Records contained in a dataset
# # # # #

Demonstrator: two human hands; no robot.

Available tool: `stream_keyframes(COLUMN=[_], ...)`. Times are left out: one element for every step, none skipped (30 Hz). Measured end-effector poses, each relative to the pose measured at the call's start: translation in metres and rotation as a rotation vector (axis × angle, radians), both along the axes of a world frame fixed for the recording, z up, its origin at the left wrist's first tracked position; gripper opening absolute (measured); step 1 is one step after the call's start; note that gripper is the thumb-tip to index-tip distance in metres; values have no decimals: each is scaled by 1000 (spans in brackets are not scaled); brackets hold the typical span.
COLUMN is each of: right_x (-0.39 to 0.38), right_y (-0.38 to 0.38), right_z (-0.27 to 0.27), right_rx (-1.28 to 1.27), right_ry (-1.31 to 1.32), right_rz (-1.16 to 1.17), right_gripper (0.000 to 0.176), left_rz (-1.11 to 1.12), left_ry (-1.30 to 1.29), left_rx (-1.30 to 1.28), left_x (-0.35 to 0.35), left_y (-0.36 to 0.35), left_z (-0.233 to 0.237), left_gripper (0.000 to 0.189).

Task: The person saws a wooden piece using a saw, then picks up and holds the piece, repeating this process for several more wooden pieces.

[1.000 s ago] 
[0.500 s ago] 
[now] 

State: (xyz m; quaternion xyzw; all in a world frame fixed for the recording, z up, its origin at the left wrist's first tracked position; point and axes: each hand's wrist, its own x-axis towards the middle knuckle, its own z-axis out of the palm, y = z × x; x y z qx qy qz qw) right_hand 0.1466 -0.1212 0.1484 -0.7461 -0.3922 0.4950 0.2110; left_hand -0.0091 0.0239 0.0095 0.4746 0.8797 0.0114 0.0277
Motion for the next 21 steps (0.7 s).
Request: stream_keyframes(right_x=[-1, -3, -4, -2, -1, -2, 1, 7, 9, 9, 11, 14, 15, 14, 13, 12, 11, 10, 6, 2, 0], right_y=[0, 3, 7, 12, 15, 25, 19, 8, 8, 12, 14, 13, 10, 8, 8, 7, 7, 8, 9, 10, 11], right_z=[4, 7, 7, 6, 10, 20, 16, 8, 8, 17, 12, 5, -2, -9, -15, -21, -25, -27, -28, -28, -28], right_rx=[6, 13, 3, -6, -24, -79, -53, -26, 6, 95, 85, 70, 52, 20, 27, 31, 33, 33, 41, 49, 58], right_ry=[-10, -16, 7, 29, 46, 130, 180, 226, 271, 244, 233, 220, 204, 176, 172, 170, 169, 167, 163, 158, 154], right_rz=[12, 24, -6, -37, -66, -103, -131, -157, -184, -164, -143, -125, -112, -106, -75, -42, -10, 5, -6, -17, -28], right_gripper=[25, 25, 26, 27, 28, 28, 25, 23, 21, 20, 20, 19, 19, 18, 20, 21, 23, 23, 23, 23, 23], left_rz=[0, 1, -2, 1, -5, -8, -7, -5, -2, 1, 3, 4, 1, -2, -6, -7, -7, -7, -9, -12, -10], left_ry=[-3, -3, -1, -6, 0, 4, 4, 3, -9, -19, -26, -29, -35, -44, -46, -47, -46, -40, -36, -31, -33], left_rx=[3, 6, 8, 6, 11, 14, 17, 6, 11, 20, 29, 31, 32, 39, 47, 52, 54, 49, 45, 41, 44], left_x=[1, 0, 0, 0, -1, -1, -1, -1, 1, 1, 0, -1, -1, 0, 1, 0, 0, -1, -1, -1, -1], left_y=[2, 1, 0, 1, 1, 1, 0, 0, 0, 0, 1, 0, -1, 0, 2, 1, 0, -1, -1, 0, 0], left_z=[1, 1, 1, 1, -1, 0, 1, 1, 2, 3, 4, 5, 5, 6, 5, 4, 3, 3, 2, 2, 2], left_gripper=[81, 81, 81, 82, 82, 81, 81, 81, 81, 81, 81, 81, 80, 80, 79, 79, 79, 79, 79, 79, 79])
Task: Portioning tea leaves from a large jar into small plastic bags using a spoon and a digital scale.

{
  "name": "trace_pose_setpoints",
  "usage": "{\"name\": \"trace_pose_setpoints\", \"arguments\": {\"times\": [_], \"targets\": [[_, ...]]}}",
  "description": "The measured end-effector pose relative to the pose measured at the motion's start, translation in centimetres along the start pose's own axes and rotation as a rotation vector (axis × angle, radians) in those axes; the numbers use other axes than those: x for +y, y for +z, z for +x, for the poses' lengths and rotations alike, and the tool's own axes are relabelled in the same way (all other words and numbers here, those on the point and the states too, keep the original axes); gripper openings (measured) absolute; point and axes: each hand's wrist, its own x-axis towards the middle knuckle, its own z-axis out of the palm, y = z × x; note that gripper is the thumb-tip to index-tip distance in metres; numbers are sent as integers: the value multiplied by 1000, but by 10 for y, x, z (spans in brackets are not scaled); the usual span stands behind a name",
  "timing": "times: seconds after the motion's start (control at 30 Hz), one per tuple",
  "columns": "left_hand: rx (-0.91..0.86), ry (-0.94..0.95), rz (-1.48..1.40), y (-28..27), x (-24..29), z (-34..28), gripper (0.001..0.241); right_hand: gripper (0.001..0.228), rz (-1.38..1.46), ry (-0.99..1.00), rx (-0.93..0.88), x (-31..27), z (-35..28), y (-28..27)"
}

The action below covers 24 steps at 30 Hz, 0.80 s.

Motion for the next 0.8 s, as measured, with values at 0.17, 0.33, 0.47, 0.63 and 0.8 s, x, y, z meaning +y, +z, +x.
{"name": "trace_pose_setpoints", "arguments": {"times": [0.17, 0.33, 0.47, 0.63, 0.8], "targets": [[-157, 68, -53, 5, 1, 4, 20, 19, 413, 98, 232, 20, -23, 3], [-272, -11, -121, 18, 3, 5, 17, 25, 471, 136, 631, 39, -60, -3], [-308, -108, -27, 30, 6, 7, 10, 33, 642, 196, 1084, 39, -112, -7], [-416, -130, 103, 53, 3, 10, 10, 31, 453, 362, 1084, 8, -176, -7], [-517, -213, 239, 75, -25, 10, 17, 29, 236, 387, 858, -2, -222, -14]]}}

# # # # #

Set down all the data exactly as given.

__WRITTEN ANSWER__:
Demonstrator: two human hands; no robot.

Available tool: `stream_keyframes(COLUMN=[_], ...)`. Times are left out: one element for every step, none skipped (30 Hz). Measured end-effector poses, each relative to the pose measured at the call's start: translation in metres and rotation as a rotation vector (axis × angle, radians), both along the axes of a world frame fixed for the recording, z up, its origin at the left wrist's first tracked position; gripper opening absolute (measured); step 1 is one step after the call's start; note that gripper is the thumb-tip to index-tip distance in metres; values have no decimals: each is scaled by 1000 (spans in brackets are not scaled); brackets hold the typical span.
COLUMN is each of: right_x (-0.39 to 0.38), right_y (-0.38 to 0.38), right_z (-0.27 to 0.27), right_rx (-1.28 to 1.27), right_ry (-1.31 to 1.32), right_rz (-1.16 to 1.17), right_gripper (0.000 to 0.176), left_rz (-1.11 to 1.12), left_ry (-1.30 to 1.29), left_rx (-1.30 to 1.28), left_x (-0.35 to 0.35), left_y (-0.36 to 0.35), left_z (-0.233 to 0.237), left_gripper (0.000 to 0.189).

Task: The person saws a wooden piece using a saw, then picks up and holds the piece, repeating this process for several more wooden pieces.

[1.000 s ago] 
[0.500 s ago] 
[now] 

State: (xyz m; quaternion xyzw; all in a world frame fixed for the recording, z up, its origin at the left wrist's first tracked position; point and axes: each hand's wrist, its own x-axis towards the middle knuckle, its own z-axis out of the palm, y = z × x; x y z qx qy qz qw) right_hand 0.1466 -0.1212 0.1484 -0.7461 -0.3922 0.4950 0.2110; left_hand -0.0091 0.0239 0.0095 0.4746 0.8797 0.0114 0.0277
Motion for the next 21 steps (0.7 s).
Request: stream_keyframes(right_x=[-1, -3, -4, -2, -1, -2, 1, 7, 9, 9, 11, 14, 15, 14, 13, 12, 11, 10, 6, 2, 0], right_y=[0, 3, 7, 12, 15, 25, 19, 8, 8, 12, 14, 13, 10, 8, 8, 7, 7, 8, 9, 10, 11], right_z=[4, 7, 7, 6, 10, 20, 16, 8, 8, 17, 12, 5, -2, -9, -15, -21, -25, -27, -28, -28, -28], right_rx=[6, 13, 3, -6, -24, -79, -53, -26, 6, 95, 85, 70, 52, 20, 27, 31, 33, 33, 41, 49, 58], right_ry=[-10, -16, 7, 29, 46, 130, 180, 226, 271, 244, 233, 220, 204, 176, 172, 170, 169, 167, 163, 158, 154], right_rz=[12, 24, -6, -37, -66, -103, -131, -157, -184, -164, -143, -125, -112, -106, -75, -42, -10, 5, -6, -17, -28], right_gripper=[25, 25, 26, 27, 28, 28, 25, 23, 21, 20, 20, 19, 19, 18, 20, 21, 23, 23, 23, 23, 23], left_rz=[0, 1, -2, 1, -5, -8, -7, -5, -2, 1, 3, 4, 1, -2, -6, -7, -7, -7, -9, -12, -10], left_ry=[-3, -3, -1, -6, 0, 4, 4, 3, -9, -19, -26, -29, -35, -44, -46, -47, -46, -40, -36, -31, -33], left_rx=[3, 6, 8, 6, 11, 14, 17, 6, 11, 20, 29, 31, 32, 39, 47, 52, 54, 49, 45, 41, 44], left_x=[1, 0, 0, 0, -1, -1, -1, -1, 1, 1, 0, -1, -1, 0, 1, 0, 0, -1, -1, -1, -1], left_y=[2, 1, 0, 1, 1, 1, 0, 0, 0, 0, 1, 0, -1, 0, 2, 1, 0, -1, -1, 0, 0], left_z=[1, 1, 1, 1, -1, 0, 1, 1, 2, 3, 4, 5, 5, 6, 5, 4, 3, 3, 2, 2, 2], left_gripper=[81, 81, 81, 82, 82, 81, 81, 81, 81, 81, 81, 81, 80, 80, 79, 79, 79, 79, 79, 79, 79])
Task: Portioning tea leaves from a large jar into small plastic bags using a spoon and a digital scale.

{
  "name": "trace_pose_setpoints",
  "usage": "{\"name\": \"trace_pose_setpoints\", \"arguments\": {\"times\": [_], \"targets\": [[_, ...]]}}",
  "description": "The measured end-effector pose relative to the pose measured at the motion's start, translation in centimetres along the start pose's own axes and rotation as a rotation vector (axis × angle, radians) in those axes; the numbers use other axes than those: x for +y, y for +z, z for +x, for the poses' lengths and rotations alike, and the tool's own axes are relabelled in the same way (all other words and numbers here, those on the point and the states too, keep the original axes); gripper openings (measured) absolute; point and axes: each hand's wrist, its own x-axis towards the middle knuckle, its own z-axis out of the palm, y = z × x; note that gripper is the thumb-tip to index-tip distance in metres; numbers are sent as integers: the value multiplied by 1000, but by 10 for y, x, z (spans in brackets are not scaled); the usual span stands behind a name",
  "timing": "times: seconds after the motion's start (control at 30 Hz), one per tuple",
  "columns": "left_hand: rx (-0.91..0.86), ry (-0.94..0.95), rz (-1.48..1.40), y (-28..27), x (-24..29), z (-34..28), gripper (0.001..0.241); right_hand: gripper (0.001..0.228), rz (-1.38..1.46), ry (-0.99..1.00), rx (-0.93..0.88), x (-31..27), z (-35..28), y (-28..27)"
}

The action below covers 24 steps at 30 Hz, 0.80 s.

Motion for the next 0.8 s, as measured, with values at 0.17, 0.33, 0.47, 0.63 and 0.8 s, x, y, z meaning +y, +z, +x.
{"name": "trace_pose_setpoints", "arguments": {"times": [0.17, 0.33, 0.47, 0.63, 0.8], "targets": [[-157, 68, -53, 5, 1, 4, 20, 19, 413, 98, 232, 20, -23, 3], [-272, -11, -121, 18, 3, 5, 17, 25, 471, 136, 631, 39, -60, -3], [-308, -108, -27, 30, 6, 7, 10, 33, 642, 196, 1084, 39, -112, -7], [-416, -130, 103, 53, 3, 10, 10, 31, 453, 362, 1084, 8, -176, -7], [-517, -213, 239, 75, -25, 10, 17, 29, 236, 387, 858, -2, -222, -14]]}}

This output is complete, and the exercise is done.